◆ PROBLEM DETAILS:
If a line includes "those", copy it out of the entries.

====== DATA

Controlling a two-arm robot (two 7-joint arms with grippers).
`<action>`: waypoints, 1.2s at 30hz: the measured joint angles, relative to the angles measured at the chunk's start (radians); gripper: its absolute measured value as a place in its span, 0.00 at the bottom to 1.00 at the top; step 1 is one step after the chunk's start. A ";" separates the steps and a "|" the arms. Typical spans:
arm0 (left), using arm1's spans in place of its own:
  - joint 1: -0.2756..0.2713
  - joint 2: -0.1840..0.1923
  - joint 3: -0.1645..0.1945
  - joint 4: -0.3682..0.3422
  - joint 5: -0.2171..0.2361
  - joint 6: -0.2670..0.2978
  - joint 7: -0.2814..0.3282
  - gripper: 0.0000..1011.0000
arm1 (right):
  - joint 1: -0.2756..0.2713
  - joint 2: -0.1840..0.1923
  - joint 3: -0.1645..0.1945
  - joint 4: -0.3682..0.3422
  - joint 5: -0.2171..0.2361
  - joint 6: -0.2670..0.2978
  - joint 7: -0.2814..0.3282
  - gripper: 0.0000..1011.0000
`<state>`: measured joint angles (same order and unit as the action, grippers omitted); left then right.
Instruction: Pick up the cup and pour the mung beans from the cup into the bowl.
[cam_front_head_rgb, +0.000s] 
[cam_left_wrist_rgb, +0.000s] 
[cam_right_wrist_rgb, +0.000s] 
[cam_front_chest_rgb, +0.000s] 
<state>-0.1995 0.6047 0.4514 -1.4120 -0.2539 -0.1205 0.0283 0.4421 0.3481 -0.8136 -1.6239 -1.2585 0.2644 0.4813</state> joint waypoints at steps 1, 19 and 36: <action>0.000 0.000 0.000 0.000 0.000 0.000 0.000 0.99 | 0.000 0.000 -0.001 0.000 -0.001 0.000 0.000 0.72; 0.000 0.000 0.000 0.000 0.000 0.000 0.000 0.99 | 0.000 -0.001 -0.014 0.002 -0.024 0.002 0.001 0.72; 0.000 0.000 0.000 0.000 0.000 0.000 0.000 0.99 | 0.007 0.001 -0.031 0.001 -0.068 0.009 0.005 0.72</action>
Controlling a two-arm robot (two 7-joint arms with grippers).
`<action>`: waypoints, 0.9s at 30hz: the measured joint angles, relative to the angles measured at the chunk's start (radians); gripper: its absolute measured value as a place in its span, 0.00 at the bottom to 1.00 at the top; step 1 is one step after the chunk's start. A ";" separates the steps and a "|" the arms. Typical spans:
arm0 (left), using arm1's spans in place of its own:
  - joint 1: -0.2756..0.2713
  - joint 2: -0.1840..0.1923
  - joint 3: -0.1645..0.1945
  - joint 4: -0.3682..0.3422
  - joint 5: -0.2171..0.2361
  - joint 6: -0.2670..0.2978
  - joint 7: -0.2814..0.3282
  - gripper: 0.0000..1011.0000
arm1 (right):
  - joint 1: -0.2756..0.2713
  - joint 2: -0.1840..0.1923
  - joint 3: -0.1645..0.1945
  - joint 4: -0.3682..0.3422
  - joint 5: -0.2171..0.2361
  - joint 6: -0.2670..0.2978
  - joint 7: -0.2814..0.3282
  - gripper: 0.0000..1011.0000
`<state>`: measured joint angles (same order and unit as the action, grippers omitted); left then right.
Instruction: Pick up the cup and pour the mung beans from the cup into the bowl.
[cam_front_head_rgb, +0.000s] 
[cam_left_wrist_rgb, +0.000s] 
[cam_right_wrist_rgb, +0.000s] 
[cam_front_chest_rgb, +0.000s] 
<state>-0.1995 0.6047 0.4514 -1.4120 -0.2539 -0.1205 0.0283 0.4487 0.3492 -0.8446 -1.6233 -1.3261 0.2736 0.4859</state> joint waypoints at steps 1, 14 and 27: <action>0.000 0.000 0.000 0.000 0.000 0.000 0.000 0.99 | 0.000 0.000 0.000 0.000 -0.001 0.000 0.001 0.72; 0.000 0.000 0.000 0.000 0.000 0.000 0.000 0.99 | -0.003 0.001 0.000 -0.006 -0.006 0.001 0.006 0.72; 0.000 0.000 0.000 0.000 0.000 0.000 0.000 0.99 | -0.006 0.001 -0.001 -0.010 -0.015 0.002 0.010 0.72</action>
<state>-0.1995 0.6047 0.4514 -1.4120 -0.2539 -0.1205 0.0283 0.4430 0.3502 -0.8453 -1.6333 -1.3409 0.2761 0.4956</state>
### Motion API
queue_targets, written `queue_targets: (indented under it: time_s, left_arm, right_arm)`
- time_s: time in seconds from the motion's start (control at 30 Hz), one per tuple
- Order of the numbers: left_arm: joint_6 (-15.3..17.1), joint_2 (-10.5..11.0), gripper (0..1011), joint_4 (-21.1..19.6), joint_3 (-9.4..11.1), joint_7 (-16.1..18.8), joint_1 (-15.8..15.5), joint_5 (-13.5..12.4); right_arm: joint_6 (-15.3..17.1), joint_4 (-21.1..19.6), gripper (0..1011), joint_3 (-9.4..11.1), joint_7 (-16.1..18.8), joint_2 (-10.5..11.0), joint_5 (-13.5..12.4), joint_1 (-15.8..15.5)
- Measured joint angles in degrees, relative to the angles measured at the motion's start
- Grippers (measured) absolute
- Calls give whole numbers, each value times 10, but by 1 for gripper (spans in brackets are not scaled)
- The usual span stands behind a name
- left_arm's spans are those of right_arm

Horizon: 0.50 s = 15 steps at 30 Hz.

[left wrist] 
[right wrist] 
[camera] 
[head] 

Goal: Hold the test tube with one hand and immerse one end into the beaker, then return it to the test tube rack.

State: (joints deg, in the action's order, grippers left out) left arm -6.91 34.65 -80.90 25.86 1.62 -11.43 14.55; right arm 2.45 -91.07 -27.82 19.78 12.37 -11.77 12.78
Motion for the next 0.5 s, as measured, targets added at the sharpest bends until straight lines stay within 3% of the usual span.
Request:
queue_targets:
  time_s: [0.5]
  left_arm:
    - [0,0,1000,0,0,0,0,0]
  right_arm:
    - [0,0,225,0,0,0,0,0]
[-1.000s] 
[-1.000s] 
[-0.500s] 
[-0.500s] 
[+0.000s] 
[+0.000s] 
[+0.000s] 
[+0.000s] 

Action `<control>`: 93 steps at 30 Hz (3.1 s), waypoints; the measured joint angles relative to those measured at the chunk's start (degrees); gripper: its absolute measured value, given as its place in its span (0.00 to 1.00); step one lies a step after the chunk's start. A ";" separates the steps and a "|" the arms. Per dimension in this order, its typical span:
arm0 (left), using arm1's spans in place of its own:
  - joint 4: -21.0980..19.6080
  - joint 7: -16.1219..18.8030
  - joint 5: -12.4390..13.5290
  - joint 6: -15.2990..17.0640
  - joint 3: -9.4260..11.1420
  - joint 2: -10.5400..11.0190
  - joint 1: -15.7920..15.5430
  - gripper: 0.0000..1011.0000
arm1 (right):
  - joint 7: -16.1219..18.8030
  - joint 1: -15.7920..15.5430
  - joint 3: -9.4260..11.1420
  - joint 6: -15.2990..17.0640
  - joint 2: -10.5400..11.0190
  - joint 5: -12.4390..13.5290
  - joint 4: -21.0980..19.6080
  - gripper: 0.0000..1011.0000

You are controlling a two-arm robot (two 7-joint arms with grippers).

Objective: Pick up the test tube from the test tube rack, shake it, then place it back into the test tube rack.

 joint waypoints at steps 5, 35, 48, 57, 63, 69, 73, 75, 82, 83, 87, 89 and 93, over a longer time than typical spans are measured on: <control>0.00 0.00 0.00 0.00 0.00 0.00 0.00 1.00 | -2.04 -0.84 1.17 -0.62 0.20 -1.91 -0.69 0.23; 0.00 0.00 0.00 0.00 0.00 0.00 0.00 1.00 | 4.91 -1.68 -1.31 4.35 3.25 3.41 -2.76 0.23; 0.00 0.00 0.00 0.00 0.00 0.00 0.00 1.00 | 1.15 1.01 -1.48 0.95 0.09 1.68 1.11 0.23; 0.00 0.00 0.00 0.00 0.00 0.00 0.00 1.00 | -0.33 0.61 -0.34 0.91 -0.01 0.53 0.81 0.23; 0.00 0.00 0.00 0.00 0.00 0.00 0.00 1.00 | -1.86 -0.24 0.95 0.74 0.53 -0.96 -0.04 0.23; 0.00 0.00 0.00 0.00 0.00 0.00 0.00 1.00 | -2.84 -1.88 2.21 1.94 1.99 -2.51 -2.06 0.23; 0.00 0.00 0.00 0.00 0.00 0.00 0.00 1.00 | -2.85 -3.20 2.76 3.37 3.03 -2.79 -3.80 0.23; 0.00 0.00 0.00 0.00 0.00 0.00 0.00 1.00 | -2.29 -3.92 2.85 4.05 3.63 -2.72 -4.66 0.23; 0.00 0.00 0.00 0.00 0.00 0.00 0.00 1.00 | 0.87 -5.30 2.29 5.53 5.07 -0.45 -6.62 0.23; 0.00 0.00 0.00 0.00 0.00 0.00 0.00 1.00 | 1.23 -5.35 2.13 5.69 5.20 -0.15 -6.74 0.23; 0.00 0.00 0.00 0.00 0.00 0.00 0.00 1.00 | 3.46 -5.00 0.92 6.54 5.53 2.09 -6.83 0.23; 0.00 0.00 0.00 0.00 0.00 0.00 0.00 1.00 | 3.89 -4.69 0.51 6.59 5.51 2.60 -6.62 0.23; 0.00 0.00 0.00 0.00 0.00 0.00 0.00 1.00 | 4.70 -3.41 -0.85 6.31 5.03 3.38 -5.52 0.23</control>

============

◆ EXERCISE RESULT:
- left_arm's spans are those of right_arm
Action `<control>`: 93 steps at 30 Hz (3.1 s), waypoints; the measured joint angles relative to those measured at the chunk's start (degrees); gripper: its absolute measured value, given as its place in its span (0.00 to 1.00); step one lies a step after the chunk's start. A ";" separates the steps and a "|" the arms. Per dimension in this order, its typical span:

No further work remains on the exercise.